Après sa deuxième libération, Roland Deville est immédiatement mis en armes et expédié en Algérie. Il devient éclaireur à un poste avancé. Ce que cela veut dire ? « Toujours cent mètres devant la troupe. » Là, il apprend à tuer. « C’était une question de survie, rien de plus. L’autre était à cinq mètres devant moi. Il ne m’avait rien fait, je ne le connaissais pas. Mais la question était : lui ou moi ? »
Au camp, un colonel passe pour l’inspection de la troupe. « Que faites-vous dans la vie ? », demande-t-il. Sans savoir d’où lui vient l’inspiration, Roland Deville prononce le mensonge qui lui permettra de sauver la vie. Il se nomme décorateur. « Oh, ça tombe bien, rétorque le colonel. Dans quelques semaines, le général et sa femme viendront me rendre visite. J’aurai besoin de vous pour décorer la chambre à coucher. » L’inspection est terminée. Le commandant s’envole. Le service continue. Mais après deux semaines, un hélicoptère atterrit pour récupérer Roland Deville. Le transfert devient un vol vers une nouvelle vie.
Roland Deville ne s’est jamais occupé de questions de décoration auparavant ; il n’a jamais fait tourner une machine à coudre. Mais maintenant, il est confronté à la tâche de couper un immense rideau et de l’apprêter de manière décorative. Le succès n’est pas écrasant. Au moins, Deville reste avec le commandement et n’a pas besoin de retourner sur le terrain. Heureusement pour lui. Deux semaines plus tard, il apprend que son ancienne unité est tombée dans une embuscade et a été décimée jusqu’au dernier homme.

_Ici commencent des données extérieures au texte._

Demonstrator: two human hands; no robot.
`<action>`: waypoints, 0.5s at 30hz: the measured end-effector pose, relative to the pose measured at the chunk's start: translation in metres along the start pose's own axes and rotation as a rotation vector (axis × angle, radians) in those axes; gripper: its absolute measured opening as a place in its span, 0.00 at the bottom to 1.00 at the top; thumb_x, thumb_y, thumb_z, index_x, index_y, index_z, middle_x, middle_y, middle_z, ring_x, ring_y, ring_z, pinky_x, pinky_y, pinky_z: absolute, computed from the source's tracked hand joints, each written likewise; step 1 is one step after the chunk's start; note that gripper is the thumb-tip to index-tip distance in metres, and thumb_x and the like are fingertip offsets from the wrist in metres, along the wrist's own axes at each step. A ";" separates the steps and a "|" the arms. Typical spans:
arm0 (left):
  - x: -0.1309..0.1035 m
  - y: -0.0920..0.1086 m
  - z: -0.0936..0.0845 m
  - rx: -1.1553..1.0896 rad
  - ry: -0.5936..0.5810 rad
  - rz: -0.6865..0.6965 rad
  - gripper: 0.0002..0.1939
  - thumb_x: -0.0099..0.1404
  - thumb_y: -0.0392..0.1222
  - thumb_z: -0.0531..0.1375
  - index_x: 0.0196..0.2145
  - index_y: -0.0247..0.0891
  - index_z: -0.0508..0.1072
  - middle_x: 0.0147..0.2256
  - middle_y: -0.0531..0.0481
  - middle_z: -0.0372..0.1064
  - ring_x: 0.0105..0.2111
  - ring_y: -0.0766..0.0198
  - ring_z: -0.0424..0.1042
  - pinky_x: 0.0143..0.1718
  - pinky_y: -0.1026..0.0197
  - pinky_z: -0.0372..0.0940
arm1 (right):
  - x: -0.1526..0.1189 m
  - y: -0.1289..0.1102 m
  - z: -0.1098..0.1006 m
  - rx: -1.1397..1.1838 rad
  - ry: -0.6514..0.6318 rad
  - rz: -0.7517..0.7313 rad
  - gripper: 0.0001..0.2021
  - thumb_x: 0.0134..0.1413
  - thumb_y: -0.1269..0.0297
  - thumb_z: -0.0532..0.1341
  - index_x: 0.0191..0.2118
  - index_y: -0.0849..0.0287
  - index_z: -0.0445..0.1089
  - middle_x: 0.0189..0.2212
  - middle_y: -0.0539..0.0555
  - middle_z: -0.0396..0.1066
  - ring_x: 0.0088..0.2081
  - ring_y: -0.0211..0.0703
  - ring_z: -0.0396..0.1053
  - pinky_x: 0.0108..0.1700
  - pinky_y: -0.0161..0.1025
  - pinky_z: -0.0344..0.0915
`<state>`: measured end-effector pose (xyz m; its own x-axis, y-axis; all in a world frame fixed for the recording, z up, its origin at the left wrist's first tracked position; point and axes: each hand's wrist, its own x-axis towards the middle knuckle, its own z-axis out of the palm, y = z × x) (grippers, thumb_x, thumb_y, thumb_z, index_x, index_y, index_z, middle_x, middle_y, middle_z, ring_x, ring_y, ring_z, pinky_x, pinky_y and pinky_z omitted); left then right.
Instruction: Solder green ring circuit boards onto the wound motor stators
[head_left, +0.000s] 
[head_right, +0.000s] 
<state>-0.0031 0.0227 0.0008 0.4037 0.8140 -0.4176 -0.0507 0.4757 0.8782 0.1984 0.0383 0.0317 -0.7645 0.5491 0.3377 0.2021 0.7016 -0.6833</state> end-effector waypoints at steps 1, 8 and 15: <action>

A la fin de son service militaire, il reste en Algérie. Et bien qu’il n’ait jamais dessiné auparavant, il dessine maintenant des affiches pour un studio de films documentaires. La vie a trouvé sa direction : En avant, en avant. « J’ai la nostalgie de l’avenir », dit Roland Deville dans le film. Ne jamais rester immobile. Conquérir le nouveau.
Avec 0,5 % d’expérience théâtrale, il s’inscrit à Strasbourg, dans ce qui deviendra plus tard le Théâtre national, pour suivre une formation de scénographe. Le professeur hausse les épaules : « Les inscriptions étaient trop faibles. Le cours n’a pas lieu. Mais puisque que vous êtes là : Prenez cette pièce avec vous et apportez-moi dans six semaines un projet de décor et de costumes. »
Avec ce coup d’essai, Roland Deville se voit admis comme étudiant hors cursus. Deux ans et demi plus tard – six mois avant la fin de la période d’études normale (oh, Bologne !) - il devient lauréat de la Biennale de Paris. Il a 26 ans. Il reprend sans transition la classe de scénographie de Strasbourg en tant que professeur et commence à concevoir des décors pour spectacles dramatiques et lyriques en France, Allemagne et Belgique.
Dix ans plus tard, avec sa femme, une Suissesse, il s’installe à Genève. Il se met à travailler pour la Comédie, le Théâtre de Carouge, le Nouveau Théâtre de Poche, le Grand Théâtre et le Théâtre de Vidy. En moyenne, il collabore à dix productions par an. Ainsi, à l’âge de quatrevingt ans, Roland Deville arrive au nombre impressionnant de cinq cents scénographies.
Il continue son chemin. Plus il vieillit, plus ses partenaires deviennent jeunes, comparés à lui. Ils apportent constamment des nouveaux points de vue. Et Roland Deville est confronté à la tâche de créer constamment de nouveaux espaces dans lesquels les nouvelles idées peuvent trouver leur expression.
Cela ne peut se faire sans ouverture et sans volonté de recevoir.
J’aimerais pouvoir me défaire de tout, pour voir à nouveau, entendre à nouveau, sentir à nouveau. L’habitude corrompt notre philosophie [= conception du monde].
La carrière du scénographe Roland Deville a réalisé le rêve du professeur de physique de Göttingen, Georg Christoph Lichtenberg (1742-1799).